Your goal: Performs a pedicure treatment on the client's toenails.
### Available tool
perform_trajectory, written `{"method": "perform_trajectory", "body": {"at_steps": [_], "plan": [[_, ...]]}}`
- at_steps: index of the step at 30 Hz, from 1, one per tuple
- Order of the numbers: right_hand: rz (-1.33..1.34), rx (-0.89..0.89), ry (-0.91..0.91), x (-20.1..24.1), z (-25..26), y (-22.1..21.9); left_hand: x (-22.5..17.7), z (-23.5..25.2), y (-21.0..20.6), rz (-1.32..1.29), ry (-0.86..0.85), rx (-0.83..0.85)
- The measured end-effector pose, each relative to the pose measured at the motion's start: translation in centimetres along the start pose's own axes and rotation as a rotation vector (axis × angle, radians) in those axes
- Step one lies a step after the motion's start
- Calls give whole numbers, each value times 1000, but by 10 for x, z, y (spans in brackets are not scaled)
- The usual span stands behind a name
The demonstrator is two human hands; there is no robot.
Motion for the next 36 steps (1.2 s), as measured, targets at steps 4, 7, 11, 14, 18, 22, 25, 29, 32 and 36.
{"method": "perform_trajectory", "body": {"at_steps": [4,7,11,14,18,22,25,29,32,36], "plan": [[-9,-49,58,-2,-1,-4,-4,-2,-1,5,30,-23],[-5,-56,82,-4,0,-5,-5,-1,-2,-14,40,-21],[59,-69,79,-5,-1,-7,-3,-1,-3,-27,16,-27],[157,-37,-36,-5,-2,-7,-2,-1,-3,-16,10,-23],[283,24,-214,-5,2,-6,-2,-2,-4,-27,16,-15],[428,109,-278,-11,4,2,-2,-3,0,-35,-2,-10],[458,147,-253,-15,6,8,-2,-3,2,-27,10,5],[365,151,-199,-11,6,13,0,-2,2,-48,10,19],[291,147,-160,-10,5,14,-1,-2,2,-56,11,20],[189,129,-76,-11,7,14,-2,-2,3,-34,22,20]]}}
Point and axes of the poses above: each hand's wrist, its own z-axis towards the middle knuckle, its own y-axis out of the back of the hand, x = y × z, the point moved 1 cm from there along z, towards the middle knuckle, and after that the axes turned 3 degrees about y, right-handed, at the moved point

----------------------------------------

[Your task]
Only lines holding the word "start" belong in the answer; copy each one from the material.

[Reply to the exercise]
- The measured end-effector pose, each relative to the pose measured at the motion's start: translation in centimetres along the start pose's own axes and rotation as a rotation vector (axis × angle, radians) in those axes
- Step one lies a step after the motion's start

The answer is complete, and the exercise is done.